**PROBLEM DESCRIPTION**
Copy each line below holding "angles".

**DATA EXTRACT**
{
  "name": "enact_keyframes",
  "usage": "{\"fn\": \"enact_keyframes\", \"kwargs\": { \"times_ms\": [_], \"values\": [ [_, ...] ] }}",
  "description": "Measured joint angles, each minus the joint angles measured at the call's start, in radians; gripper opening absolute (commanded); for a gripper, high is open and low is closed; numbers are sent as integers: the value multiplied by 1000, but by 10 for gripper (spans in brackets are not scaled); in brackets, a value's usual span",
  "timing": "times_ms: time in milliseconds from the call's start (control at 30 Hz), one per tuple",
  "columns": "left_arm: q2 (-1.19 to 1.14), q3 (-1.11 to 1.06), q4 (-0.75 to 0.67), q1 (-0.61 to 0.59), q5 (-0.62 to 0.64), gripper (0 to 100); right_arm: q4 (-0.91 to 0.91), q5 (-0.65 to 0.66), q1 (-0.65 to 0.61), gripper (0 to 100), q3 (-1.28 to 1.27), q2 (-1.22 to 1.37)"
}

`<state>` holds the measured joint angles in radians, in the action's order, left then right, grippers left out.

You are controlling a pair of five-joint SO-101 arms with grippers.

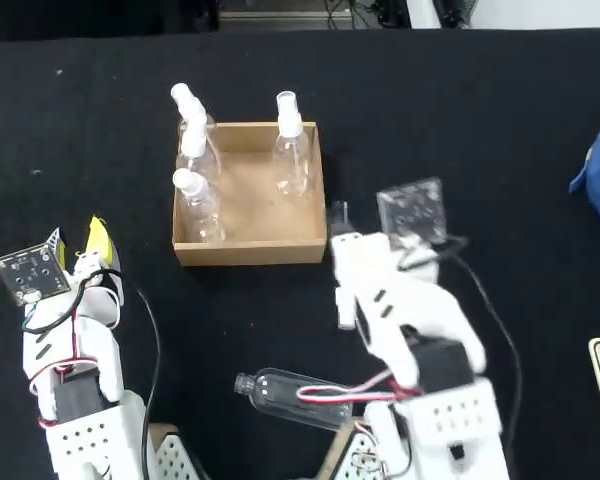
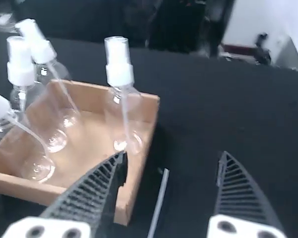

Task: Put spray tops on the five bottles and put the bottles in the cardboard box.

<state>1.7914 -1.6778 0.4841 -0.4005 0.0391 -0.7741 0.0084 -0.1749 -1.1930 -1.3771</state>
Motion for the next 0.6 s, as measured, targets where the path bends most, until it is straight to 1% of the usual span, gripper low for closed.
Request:
{"fn": "enact_keyframes", "kwargs": {
  "times_ms": [100, 233, 400, 567, 600],
  "values": [
    [0, 0, 0, 0, 0, 30, -92, 37, 64, 250, 8, -66],
    [0, 0, 0, 0, 0, 30, -230, 187, 98, 250, 66, -81],
    [0, 0, 0, 0, 0, 30, -473, 388, 100, 250, 210, -77],
    [0, 0, 0, 0, 0, 30, -706, 493, 100, 253, 407, 83],
    [0, 0, 0, 0, 0, 30, -753, 523, 80, 253, 448, 127]
  ]
}}
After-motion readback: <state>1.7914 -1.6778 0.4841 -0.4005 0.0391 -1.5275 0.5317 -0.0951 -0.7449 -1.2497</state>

**FINAL ANSWER**
  "description": "Measured joint angles, each minus the joint angles measured at the call's start, in radians; gripper opening absolute (commanded); for a gripper, high is open and low is closed; numbers are sent as integers: the value multiplied by 1000, but by 10 for gripper (spans in brackets are not scaled); in brackets, a value's usual span",
`<state>` holds the measured joint angles in radians, in the action's order, left then right, grippers left out.

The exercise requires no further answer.